Ciccolini scanned it for only a few seconds. “This? You interrupt our mournin’ for this stale shit? That was last century, guys—I was cleared of that before Blondie here hit puberty.”
Calleigh frowned—not offended, Caine didn’t think; she was probably doing the math.
Caine said, “Bullets matching the ones from that case have shown up this century—in a murder here in Miami.”
Ciccolini exhaled smoke, his expression giving them nothing. “No kiddin’. That is kinda out there, isn’t it?”
“Way out,” Caine said. “Quite a coincidence, gun from a Trenton murder turning up in Miami. It’s also a coincidence that the man accused of the original crime—however long ago—now lives here too.”
Ciccolini shrugged, and his manner was not hostile. “Hey, I can see your problem, and why you might think I was involved—guess in your place, I’d come around and rattle this old cage myself—but if you read that file closer, you’ll notice the Trenton police never found the murder weapon.”
“Which is how it was able to turn up years later,” Caine pointed out.
Unimpressed, Ciccolini said, “They never traced it to me, never arrested me. Oh, yeah, they rousted my ass—talked my ear off, held me for questioning, only when push came to shove…they had nada.”
“But we both know,” Caine said, keeping his tone carefully good-humored, “not being charged doesn’t make you innocent.”
Ciccolini gave the CSI a tiny smile. “I got a pal who can rent you a boat, Lieutenant, if you wanna go fishing. Look, this is a coincidence. You had to follow it up. You did. I cooperated. Anything else?”
Offering up his own little smile, Caine said, “In my line of work, you have to look at all coincidences with a skeptical eye.”
“It’s part of your job. No offense taken.”
“Mrs. Rosselli said there’ve been break-ins in your neighborhood. I was just thinking, one way that weapon could’ve gotten to Miami would be if you owned it, and somebody stole it.”
“Which would get me off the hook for this new murder, right?”
“Right.”
“But for the old murder, I’d suddenly be openin’ up a whole new can of worms for you to go fishing with. Sorry to disappoint you: I didn’t do either one of these crimes.”

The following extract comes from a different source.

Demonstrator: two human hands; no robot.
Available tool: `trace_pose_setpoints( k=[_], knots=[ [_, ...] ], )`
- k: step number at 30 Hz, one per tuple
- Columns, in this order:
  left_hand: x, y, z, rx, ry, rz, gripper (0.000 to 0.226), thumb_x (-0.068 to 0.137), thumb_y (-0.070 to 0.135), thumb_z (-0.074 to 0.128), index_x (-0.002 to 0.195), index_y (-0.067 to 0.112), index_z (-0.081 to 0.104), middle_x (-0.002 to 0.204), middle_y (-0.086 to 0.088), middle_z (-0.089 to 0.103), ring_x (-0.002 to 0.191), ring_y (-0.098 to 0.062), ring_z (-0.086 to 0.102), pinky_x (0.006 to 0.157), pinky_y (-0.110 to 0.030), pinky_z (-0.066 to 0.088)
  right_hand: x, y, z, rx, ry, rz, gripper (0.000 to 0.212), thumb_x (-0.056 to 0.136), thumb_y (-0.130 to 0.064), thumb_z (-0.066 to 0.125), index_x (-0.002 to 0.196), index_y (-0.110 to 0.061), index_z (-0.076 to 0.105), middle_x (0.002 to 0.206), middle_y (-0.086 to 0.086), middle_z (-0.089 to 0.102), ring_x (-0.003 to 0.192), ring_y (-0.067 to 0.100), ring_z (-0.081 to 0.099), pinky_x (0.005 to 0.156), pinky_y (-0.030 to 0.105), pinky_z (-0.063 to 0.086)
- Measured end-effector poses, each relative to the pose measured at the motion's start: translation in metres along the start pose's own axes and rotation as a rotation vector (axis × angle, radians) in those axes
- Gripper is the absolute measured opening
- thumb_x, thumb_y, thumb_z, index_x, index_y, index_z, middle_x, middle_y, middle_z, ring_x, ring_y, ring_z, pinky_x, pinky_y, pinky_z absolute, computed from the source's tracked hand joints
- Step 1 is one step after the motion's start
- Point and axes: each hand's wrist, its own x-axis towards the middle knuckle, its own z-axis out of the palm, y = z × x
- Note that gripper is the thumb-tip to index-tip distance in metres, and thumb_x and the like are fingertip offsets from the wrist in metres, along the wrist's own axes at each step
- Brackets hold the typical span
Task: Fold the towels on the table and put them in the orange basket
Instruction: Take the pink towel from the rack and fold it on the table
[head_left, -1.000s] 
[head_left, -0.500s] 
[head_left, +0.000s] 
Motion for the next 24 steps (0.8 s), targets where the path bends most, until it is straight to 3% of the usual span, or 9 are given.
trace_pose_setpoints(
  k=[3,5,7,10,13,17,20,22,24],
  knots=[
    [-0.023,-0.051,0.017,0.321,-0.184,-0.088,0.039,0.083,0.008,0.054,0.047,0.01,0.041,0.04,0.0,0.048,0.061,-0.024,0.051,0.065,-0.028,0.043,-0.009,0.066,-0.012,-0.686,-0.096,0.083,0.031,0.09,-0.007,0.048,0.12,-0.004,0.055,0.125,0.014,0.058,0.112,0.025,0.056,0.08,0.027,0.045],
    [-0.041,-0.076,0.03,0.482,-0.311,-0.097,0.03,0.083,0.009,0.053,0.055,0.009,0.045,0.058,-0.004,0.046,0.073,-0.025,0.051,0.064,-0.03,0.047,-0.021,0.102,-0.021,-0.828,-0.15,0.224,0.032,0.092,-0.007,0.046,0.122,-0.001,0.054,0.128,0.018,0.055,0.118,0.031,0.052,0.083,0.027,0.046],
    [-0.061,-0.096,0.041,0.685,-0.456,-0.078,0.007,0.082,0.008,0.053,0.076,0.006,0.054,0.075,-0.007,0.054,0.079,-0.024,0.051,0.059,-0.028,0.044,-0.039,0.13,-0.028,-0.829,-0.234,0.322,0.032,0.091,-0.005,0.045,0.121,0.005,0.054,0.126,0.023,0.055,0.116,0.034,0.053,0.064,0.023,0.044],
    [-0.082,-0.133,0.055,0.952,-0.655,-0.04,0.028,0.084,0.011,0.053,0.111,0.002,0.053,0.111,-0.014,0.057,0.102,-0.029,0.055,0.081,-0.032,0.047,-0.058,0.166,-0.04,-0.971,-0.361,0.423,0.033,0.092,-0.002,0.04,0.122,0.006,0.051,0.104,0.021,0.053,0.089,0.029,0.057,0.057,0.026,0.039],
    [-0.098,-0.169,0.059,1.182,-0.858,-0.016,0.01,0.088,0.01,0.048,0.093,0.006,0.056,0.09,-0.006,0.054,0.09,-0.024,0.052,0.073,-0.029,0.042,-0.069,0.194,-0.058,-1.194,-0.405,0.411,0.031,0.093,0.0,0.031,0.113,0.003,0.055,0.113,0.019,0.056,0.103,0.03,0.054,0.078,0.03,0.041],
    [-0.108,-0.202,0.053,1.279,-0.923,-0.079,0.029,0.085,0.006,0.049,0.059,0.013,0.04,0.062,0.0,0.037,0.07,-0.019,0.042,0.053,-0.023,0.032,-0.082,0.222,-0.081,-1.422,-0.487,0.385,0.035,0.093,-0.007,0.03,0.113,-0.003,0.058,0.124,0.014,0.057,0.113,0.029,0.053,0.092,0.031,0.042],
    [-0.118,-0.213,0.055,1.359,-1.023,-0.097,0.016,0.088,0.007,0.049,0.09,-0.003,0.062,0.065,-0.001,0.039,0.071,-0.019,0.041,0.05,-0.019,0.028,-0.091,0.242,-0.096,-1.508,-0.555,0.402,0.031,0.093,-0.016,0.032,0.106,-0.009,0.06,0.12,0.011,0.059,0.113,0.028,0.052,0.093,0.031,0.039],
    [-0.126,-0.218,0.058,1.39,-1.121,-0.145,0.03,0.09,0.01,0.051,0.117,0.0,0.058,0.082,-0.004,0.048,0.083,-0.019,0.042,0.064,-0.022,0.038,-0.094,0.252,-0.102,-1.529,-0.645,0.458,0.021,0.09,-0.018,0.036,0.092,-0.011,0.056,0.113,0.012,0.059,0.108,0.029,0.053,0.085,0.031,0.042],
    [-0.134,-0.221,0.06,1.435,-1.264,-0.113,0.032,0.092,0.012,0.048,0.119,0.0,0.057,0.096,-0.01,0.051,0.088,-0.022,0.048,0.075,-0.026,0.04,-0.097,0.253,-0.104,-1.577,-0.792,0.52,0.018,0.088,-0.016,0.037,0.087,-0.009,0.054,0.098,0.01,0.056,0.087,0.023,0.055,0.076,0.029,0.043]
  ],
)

“Then I would imagine you can account for your whereabouts on Monday evening.”
Ciccolini nodded, his face turning melancholy. “That was our last night out, the boys. Abe, Tony, and me, we were playin’ poker in a little club we like. We kinda lost track of time—Abe was winnin’ big, which he didn’t usually. Anyway, normally we wouldn’t stay out that late…after all, we ain’t kids.”
“How late?”
“After midnight. Not sure how far past, exactly.”
“And then?”
Ciccolini shrugged, pitched his cigarette and sparks flew; but his words were calm if grave: “On the way home, Abe complained that his chest hurt. We went straight to the hospital…and were there, in the emergency-room waiting area, until he passed away last night.”
“We are sorry for your loss, Mr. Ciccolini,” Caine said. “But you’ve been down this road enough times to know we’ll still need to check out your story.”
Ciccolini looked mildly exasperated, his eyes cutting toward the back door of the funeral home, then back to Caine.
“Then what do you need?”
“Where were you playing cards?”
“Carrelli’s Social Club in Miami Beach.”
“Can’t say I’ve heard of it.”
“It’s on Drexel near Espanola. No idea the street number—you’ll have to look it up on your own time.”
Caine gave him a quick nod. “And which hospital?”
“Mt. Sinai.”
As he thought about that, something struck Caine as odd, but before he could comment, the back door opened and Anthony Rosselli stepped outside.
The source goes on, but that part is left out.